Are the End Times Coming?
Are the end times coming? We are living through unprecedented hurricanes with Harvey and Irma. We witness a massive 8.1 earthquake in Mexico. Raging wildfires in Oregon and the Northeast are threatening. Ongoing wars in Syria, Yemen, Afghanistan, and Iraq, as well as many other places around the world. The unthinkable threat of nuclear disaster, especially now with North Korea. Are the end times coming? Are these the signs that Jesus forewarned us about when he said, “nation will rise up again nation, and kingdom against kingdom. And there will be famines, pestilences, and earthquakes in various places. All these will be the beginning of sorrows.” (Mt 24:7-8)
The other day I saw a fascinating post on the internet, which maybe some of you also saw, where in the background one could see the huge blazing fires all up the mountain of the northwest, and in the forefront were golfers playing a few rounds of golf totally oblivious to the fires in the background. These made me think of Christ’s warning, “For as in the days before the flood, they were eating and drinking, marrying and giving in marriage, until the day that Noah entered the ark, and did not know until the flood came and took them all away, so also will the coming of the son of Man be” (Mt 24:7-8, 38-39)
Are we oblivious to the signs all around us that point to the end times? Do we continue to live life, merrily doing what we always do, with a firing blazing behind us?
What do you think? Are we living in the end times?
How about listening to St. Paul’s words about the end times: “In the last days, perilous times will come. For people will be lovers of themselves, lovers of money, boasters, proud, blasphemers, disobedient to parents, unthankful, unholy, unloving, unforgiving…lovers of pleasure rather than lovers of God, having a form of godliness but denying its power.” (2 Tim 3:1-5) That description could very well sum up our contemporary society. Yet does that mean the end is upon us?
Well, some may think we are facing the end times, but we also need to remember the words of Christ when he said, “But of that day and hour no one knows, not even the angels of heaven, but My Father only… Watch therefore, for you do not know what hour your Lord is coming… Be ready for the Son of Man is coming at an hour you do not expect.” (Mt 24:36,42,44)
On one hand, we seem to be living in extraordinary times that say the end is near, yet on another hand, Jesus warns us never to be fooled. No one can predict the end times. No one!

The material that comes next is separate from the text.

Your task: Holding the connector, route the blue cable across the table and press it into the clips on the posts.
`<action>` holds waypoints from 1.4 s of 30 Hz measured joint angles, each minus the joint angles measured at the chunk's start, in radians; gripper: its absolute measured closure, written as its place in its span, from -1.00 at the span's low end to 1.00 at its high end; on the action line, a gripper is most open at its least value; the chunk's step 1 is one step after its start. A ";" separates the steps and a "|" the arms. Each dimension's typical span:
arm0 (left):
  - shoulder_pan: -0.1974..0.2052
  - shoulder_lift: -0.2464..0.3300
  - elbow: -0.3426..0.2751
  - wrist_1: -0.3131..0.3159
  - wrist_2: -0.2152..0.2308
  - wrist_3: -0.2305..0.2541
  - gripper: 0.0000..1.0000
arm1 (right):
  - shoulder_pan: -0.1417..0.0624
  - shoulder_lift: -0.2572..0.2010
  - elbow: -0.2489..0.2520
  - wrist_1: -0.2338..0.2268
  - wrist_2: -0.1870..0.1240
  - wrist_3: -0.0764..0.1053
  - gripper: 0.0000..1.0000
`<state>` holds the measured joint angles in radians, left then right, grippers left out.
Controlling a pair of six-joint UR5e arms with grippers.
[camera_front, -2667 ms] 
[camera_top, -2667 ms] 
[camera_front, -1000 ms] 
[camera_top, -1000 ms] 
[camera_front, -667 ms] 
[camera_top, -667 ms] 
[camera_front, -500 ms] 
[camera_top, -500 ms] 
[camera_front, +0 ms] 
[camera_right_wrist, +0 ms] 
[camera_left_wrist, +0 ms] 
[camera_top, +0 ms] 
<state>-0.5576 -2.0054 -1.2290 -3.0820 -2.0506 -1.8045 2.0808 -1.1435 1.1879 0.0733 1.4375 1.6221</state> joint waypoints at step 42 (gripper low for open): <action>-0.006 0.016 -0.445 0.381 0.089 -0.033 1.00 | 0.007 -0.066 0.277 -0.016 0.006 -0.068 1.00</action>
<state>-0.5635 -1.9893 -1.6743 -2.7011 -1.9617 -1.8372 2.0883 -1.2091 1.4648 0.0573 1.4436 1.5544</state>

Maybe, therefore, instead of worrying about whether we are living in the end times, we should just heed the words of our Lord to “be ready,” “be vigilant” and “be prepared.” Whether we hear of unprecedented hurricanes or not really shouldn’t matter. None of us know when the end of our lives will come. Our end may come today or tomorrow, unexpectedly, in an accident. Or with a sudden illness. Or in some other way. We just need to be prepared and ready always! Christ reminds us to live in constant vigilance. Our spiritual struggle is to live a life of continual preparedness!
The central question shouldn’t be, “Are the end times here?” but rather “Are we ready and prepared to face our Creator today?”
That’s why when someone asks me, “Is the end of the world upon us?” I say “Yes! Get ready!” By that, I don’t mean the apocalypse is upon us. That may come today or tomorrow or it may come in another thousand years. That is for God alone to know. Our Lord did warn us, however, to wake us, get ready, and be prepared, for our own end is coming soon enough! As lightning flashes in the sky, so will our end come. The sad and amazing reality, though, is that many will still choose to ignore these warnings!
In the book of Revelation, which offers a word of encouragement to the followers of Christ who felt they were living in the end times, we read this: “But humankind, who were not killed by these plagues, DID NOT REPENT of the works of their hands… they DID NOT REPENT of their murders or sorceries or sexual immorality or corruption.” (Revelation 9:20-21)
The ultimate question we all should reflect upon isn’t whether the natural disasters and wars and troubles we read about in the news are signs of the end of the world. The crucial question is how will these natural disasters and wars and troubles help us change our lives? Will they lead us to a deeper repentance and turning to God? Will they even affect our lives in any visible manner?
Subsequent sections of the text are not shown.